CLEMSON - Jaron Blossomgame cast a large shadow on the Clemson basketball program the past couple of seasons, one coach Brad Brownell hopes his upperclassmen eclipse this season.
The Tigers were heavily reliant on all-Atlantic Coast Conference performer Blossomgame in recent seasons. The 6-foot-6 forward led the team in points, blocked shots and focus from defenders throughout the league.
With Blossomgame gone, Brownell knows it's up to his experience players like Donte Grantham and Gabe DeVoe who maybe deferred to their leader and star too much at times to assert themselves.
"They're guys that I think have bided their time very well and played a little bit in the shadow of Jaron Blossomgame," Brownell said. "But I think they're going to get more opportunities to score, to put themselves in positions off of set plays and actions where they have opportunities to make more plays."
If that happens, Clemson might have a chance to break its agonizingly long six-year NCAA Tournament drought. Brownell has winning records of six of his seven seasons - including going 17-16 last year - and took the Tigers to the Big Dance his debut season in 2011. But there's been little but disappointments and questions since then.
Grantham, a 6-foot-8 senior, has no doubt the drought ends this year.
"I think this is the year we can make it back to the NCAAs because, one, we've got great leaders in myself and Gabe, and number two, we've got everybody on the team all in and dialed in."
The Tigers will certainly need a healthy, dynamic season from junior point guard Shelton Mitchell, the team's top returning scorer at 10.7 points a game. The Vanderbilt transfer has been bothered by a knee problem that Brownell said the coaching staff will have to manage with rest.
"Some days he feels really good. And then other days, for whatever reason, it's just sore," Brownell said. "I don't know that that's ever going to go away."
Some other things to watch during Clemson's season:
OVERCOMING CLOSE CALLS: Clemson's season featured a maddening string of disappointment where it lost nine ACC games by six points or less . Brownell said his team won several tight games during non-conference play and looked poised for an NCAA Tournament run. "It wasn't just one thing. That's what the issue was," Brownell said. "It wasn't just one thing that we could fix." He did think Clemson's defense not being as solid as it typically is created more close games because the Tigers "didn't defense as well for the full 40 minutes. We allowed teams to get into rhythm and score."

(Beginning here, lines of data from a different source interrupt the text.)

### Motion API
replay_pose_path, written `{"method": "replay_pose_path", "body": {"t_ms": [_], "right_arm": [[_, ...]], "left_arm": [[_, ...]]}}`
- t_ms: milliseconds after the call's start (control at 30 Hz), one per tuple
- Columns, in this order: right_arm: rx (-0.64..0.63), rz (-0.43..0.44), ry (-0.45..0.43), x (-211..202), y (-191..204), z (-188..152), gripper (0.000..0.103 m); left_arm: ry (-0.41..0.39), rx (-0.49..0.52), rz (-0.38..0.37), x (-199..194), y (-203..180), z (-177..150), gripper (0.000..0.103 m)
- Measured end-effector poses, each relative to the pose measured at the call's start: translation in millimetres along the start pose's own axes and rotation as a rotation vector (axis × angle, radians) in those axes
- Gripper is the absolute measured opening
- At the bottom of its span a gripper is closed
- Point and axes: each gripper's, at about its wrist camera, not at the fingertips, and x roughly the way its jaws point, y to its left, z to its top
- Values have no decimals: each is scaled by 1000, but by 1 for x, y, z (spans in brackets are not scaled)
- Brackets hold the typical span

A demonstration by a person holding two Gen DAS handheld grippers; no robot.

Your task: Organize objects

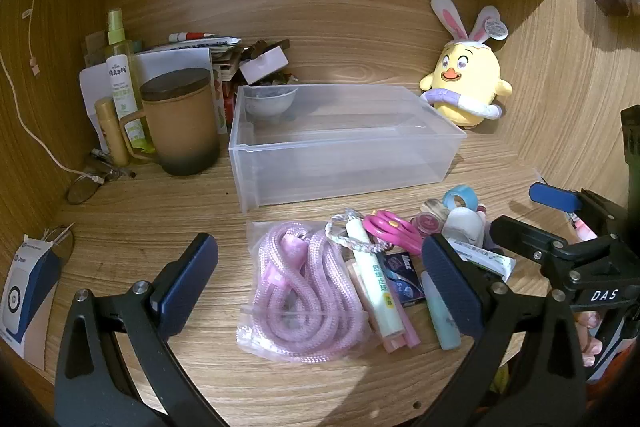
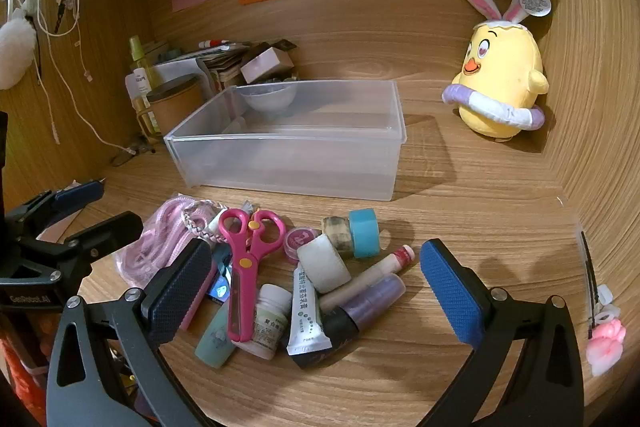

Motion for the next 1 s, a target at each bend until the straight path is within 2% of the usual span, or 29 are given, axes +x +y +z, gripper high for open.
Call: {"method": "replay_pose_path", "body": {"t_ms": [1000], "right_arm": [[21, 23, 17, 1, -7, 0, 103]], "left_arm": [[-2, 6, -5, -4, 1, 1, 103]]}}
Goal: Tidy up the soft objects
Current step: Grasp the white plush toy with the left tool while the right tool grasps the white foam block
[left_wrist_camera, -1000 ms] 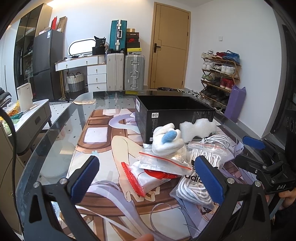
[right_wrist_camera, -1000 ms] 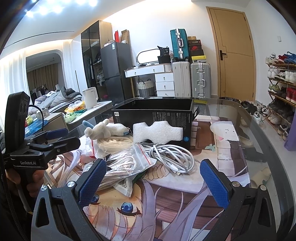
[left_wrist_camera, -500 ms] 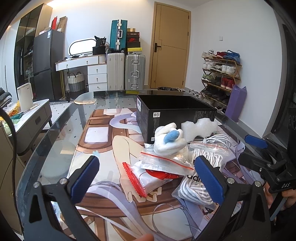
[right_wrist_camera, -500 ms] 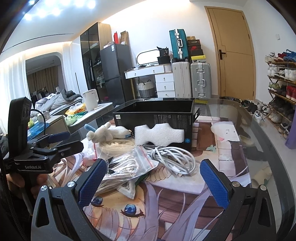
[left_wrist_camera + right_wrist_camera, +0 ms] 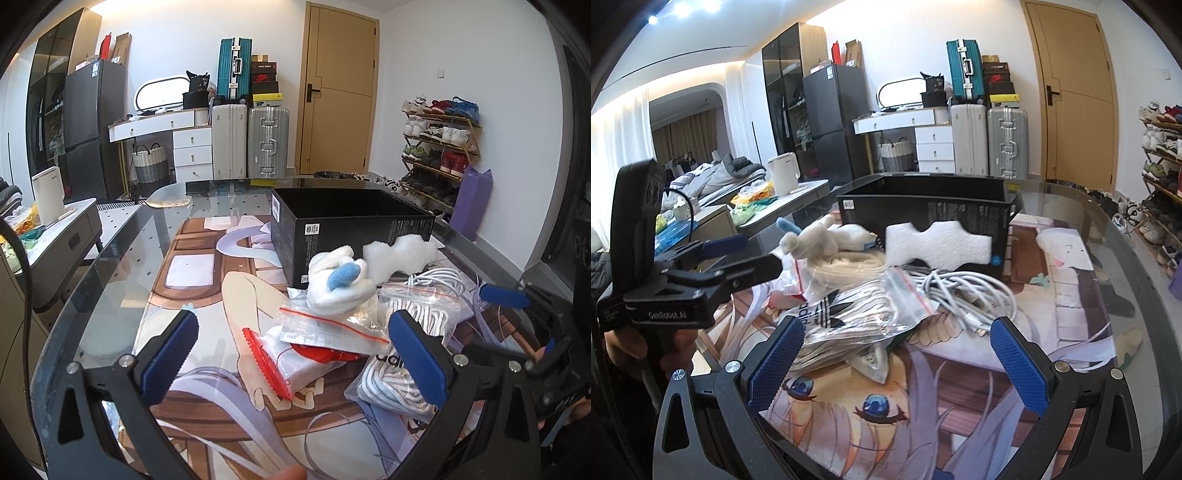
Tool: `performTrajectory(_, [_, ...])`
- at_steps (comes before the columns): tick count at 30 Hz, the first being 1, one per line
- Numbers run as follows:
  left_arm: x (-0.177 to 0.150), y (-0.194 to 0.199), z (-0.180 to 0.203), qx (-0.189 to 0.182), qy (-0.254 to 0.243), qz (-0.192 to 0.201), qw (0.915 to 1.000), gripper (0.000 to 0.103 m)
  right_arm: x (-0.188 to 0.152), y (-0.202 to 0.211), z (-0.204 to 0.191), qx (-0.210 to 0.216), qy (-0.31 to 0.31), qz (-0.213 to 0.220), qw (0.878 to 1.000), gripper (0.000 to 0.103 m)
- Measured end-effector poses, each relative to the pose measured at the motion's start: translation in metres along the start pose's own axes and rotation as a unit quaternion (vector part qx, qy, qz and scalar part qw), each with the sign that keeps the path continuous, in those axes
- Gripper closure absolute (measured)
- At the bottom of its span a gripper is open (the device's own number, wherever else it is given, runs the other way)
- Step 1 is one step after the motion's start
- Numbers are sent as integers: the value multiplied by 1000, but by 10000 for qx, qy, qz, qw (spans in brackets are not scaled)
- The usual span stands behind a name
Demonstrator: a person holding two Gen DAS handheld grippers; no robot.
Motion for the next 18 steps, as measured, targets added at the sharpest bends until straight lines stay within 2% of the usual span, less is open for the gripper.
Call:
performTrajectory(9, [16, -11, 7, -50, -193, -73, 9998, 0, 6, 1, 24, -327, -193, -57, 9993, 1])
performTrajectory(18, [23, -34, 9, -357, -119, -561, 9977, 1, 15, 1, 45, -564, -276, -142, 9979, 1])
Point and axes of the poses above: each gripper's, at about its wrist camera, not at the fingertips, and y roughly against the way its jaws point, z to its right, x to its top, the point moved 5 cm from there along -y, roughly the way its jaws point, and after that the axes turned 9 degrees about -z, right-handed, at the moved point
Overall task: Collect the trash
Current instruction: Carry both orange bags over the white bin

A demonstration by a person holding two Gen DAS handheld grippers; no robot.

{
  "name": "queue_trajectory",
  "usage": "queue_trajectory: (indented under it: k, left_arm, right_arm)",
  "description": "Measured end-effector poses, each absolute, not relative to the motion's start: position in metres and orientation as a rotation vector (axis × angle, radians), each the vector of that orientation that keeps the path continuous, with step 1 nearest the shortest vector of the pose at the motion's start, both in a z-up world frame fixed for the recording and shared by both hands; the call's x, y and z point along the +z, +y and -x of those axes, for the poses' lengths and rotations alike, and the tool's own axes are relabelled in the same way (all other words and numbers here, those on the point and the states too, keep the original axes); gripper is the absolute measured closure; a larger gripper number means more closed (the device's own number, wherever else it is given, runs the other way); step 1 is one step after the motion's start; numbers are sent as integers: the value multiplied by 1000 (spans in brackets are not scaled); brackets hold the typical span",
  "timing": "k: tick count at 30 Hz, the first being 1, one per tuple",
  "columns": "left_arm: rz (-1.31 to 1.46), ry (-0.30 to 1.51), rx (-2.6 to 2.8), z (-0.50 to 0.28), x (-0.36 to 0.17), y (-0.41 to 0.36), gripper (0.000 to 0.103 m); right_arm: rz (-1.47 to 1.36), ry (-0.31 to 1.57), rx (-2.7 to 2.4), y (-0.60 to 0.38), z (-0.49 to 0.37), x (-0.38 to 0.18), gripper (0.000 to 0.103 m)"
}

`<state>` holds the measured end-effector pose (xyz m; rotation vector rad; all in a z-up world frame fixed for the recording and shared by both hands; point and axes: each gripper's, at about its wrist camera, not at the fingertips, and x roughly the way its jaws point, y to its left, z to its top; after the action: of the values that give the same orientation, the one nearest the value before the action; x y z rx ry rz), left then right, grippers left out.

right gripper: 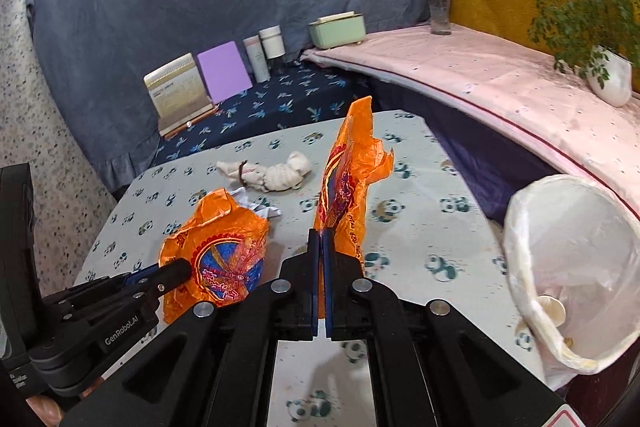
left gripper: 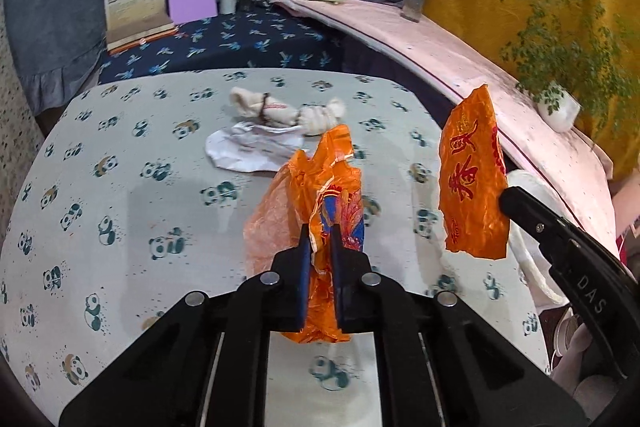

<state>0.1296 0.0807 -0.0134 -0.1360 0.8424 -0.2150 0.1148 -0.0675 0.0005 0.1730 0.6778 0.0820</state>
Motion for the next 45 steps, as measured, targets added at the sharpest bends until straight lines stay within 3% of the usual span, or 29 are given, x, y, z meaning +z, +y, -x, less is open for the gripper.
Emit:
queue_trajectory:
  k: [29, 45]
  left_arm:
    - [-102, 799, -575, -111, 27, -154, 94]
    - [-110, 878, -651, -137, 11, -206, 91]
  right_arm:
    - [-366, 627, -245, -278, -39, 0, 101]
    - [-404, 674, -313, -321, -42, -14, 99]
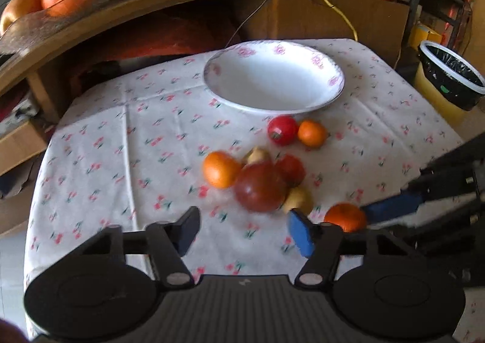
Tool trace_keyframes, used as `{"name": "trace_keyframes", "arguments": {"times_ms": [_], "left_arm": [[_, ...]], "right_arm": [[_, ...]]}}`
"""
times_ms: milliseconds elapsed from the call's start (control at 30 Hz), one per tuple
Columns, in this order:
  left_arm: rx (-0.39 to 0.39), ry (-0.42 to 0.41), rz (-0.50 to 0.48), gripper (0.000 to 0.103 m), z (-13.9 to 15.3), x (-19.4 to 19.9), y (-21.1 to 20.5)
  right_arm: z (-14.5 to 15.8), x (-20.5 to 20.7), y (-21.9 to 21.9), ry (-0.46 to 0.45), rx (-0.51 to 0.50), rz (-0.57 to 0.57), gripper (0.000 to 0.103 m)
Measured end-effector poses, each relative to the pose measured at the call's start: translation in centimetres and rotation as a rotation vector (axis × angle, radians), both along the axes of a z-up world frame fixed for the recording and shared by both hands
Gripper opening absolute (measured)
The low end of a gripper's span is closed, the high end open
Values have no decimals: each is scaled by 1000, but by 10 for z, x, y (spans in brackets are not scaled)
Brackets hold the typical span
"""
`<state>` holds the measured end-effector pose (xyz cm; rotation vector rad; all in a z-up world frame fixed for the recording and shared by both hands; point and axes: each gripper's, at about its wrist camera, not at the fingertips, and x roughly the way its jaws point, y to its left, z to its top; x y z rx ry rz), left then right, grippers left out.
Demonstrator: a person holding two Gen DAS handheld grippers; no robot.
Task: Organize fruits
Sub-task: 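Grasp the large orange with the right tool while the left tool grasps the dark red tomato, then carry the orange and dark red tomato over the white bowl with both tools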
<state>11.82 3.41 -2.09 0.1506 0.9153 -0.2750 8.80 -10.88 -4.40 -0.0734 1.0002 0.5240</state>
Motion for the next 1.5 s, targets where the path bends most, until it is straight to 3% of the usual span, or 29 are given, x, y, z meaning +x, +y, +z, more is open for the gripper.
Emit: {"name": "trace_keyframes", "arguments": {"times_ms": [367, 700, 1167, 1500], "left_arm": [[-107, 84, 39, 55, -9, 24, -2], [-53, 58, 19, 48, -12, 26, -16], [-44, 93, -36, 47, -9, 6, -15], [-17, 74, -64, 48, -11, 6, -20]], "right_arm": [[1, 0, -15, 20, -2, -33, 27], [4, -2, -17, 11, -5, -35, 27], [4, -4, -18, -8, -37, -23, 27], [-1, 1, -16, 7, -23, -25, 29]]}}
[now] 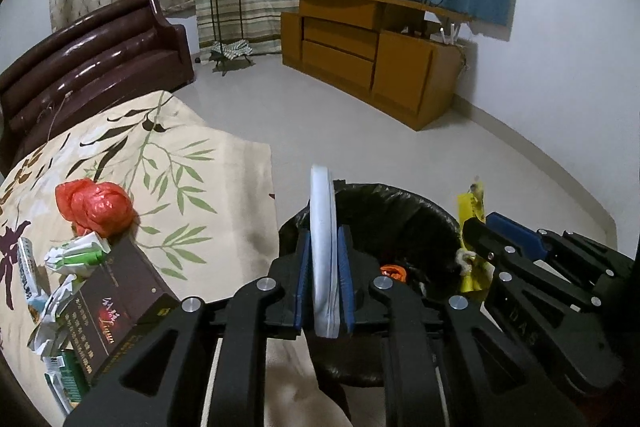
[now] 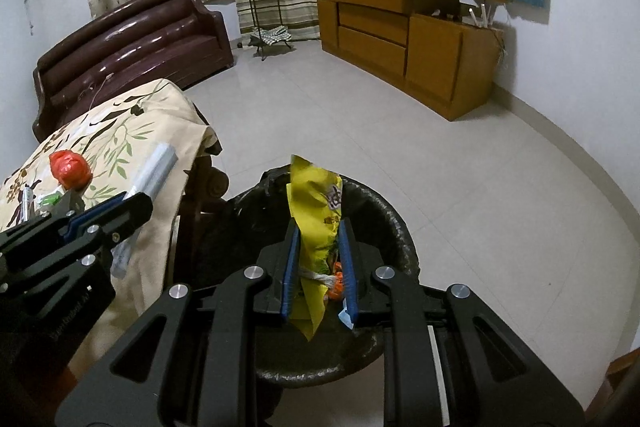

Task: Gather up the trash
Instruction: 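Open both tools to drop the tube and snack bag into the bin, then move both open tools back over the items on the bedspread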

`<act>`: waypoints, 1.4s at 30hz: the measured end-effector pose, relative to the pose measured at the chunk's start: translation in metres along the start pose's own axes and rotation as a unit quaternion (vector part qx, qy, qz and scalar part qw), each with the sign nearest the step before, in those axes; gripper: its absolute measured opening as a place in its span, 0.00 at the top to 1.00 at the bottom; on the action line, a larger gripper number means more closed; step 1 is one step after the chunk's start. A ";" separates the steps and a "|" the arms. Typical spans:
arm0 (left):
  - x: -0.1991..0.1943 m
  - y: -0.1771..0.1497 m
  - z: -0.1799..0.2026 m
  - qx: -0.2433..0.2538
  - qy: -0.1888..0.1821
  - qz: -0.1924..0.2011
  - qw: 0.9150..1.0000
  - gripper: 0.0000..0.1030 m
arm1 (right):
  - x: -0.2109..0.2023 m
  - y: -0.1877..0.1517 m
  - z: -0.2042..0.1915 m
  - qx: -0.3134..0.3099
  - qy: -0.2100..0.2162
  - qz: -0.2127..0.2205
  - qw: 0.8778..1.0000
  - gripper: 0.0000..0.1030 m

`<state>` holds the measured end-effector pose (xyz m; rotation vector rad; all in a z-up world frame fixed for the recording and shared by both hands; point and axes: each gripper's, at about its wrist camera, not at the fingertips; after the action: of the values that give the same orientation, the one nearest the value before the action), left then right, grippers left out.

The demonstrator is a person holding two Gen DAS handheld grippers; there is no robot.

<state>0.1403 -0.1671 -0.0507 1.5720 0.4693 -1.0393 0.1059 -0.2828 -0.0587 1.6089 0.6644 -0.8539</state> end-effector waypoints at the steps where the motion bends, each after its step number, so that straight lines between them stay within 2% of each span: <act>1: 0.000 0.000 0.001 -0.001 0.001 0.000 1.000 0.78 | 0.001 0.000 0.001 0.001 0.000 -0.001 1.000 0.80; 3: -0.002 0.000 0.000 -0.006 0.002 0.003 1.000 0.66 | 0.002 0.000 0.002 0.004 -0.001 -0.002 1.000 0.75; 14: -0.022 -0.004 -0.004 -0.016 0.007 0.012 1.000 0.49 | -0.006 -0.007 0.001 0.013 0.000 -0.001 1.000 0.74; 18: -0.034 -0.012 -0.012 -0.022 0.009 0.012 1.000 0.49 | -0.012 -0.013 -0.008 0.010 0.003 -0.003 1.000 0.72; 20: -0.041 -0.017 -0.019 -0.028 0.012 0.011 0.999 0.48 | -0.016 -0.017 -0.014 0.007 0.006 -0.003 1.000 0.67; 29: -0.070 -0.046 -0.064 -0.062 0.042 0.014 0.997 0.47 | -0.032 -0.028 -0.049 -0.021 0.021 -0.003 1.000 0.67; 42: -0.104 -0.094 -0.135 -0.132 0.089 0.012 0.987 0.45 | -0.054 -0.046 -0.133 -0.096 0.063 -0.004 0.993 0.67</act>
<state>0.0622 0.0096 -0.0238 1.4339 0.6807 -0.7860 0.0612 -0.1423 -0.0281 1.4946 0.8175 -0.6766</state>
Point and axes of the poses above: each gripper's, at about its wrist camera, not at the fingertips, and x roughly the way its jaws point, z to its right, y to its top, and after that the axes turned 10 degrees about -z, right-handed
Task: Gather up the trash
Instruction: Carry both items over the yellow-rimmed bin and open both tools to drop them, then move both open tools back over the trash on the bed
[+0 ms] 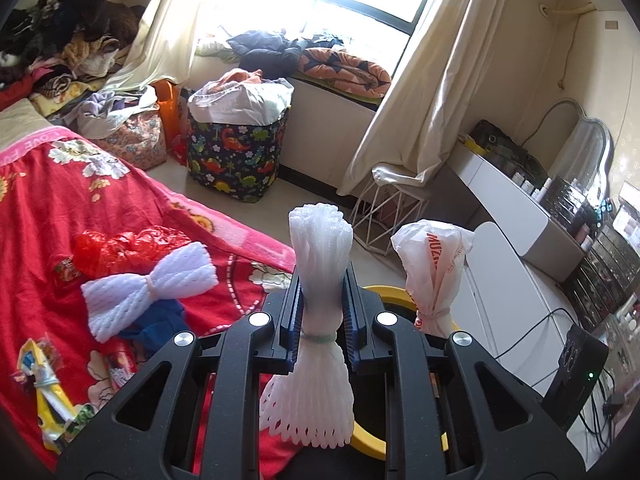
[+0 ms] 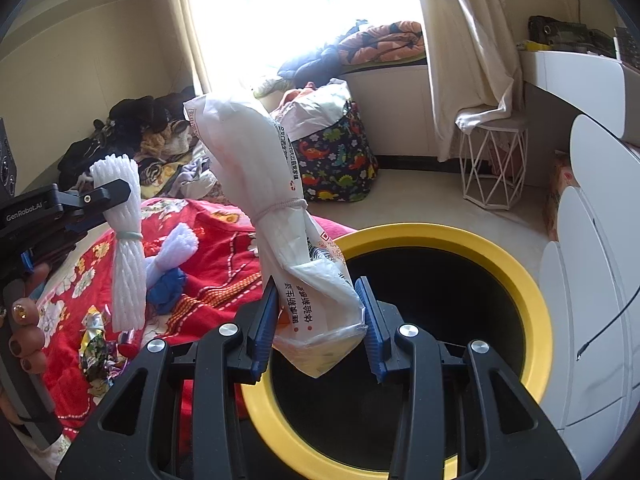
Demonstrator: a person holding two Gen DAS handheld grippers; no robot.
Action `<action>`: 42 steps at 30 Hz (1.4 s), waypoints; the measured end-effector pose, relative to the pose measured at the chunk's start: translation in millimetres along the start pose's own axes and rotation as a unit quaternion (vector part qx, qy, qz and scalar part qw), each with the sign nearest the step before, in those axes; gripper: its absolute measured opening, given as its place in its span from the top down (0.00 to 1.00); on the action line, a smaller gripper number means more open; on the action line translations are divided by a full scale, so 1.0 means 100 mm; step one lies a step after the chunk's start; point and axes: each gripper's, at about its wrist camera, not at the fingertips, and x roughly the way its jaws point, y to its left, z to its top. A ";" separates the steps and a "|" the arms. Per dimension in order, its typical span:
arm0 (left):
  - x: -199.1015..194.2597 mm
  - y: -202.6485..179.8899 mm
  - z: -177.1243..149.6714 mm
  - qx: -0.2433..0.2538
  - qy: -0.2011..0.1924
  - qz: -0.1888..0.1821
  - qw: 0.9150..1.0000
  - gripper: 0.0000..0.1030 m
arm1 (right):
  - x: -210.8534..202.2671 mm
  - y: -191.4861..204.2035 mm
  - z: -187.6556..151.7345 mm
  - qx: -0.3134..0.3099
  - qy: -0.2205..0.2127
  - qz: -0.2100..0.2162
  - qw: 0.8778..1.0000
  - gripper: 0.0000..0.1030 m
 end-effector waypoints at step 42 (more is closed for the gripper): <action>0.31 -0.41 -0.22 0.021 0.018 0.009 1.000 0.11 | -0.21 -0.71 -0.15 0.082 -0.025 -0.076 0.993 0.29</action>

DEFNSIVE SKARA: Valparaiso transfer David Skara might fix the defense all by himself. Brownell said the 6-foot-8 forward is the team's top defender "and it's not really that close." He said Skara enjoys doing the difficult things and does not worry too much about his offensive output.
ADDING DONNAL: Michigan transfer Mark Donnal has the most NCAA Tournament experience on Clemson's roster. He helped the Wolverines make the NCAAs each of the past two years. Donnal played in 101 games and started 35.
CHANGING STYLE: Brownell said he'll probably start his defensive pressure earlier coming down court to take advantage of the Tigers' quick backcourt and compensate for not having anyone taller than 6-9 this season. "I'm hoping our depth can create problems for teams and we can wear some teams down a little bit," Brownell said.
STOPPING THE STREAK: Death, taxes, Clemson losing at North Carolina . The Tigers get another chance to end their 0-58 mark in Chapel Hill when they play at North Carolina for the first time in two years on Jan. 16. Former Clemson great Terrell McIntyre, hired by Brownell as the team's director of player development, said one of his favorite memories was beating the Tar Heels in the 1996 ACC Tournament in Greensboro, North Carolina. "We don't beat them too much in North Carolina," he joked.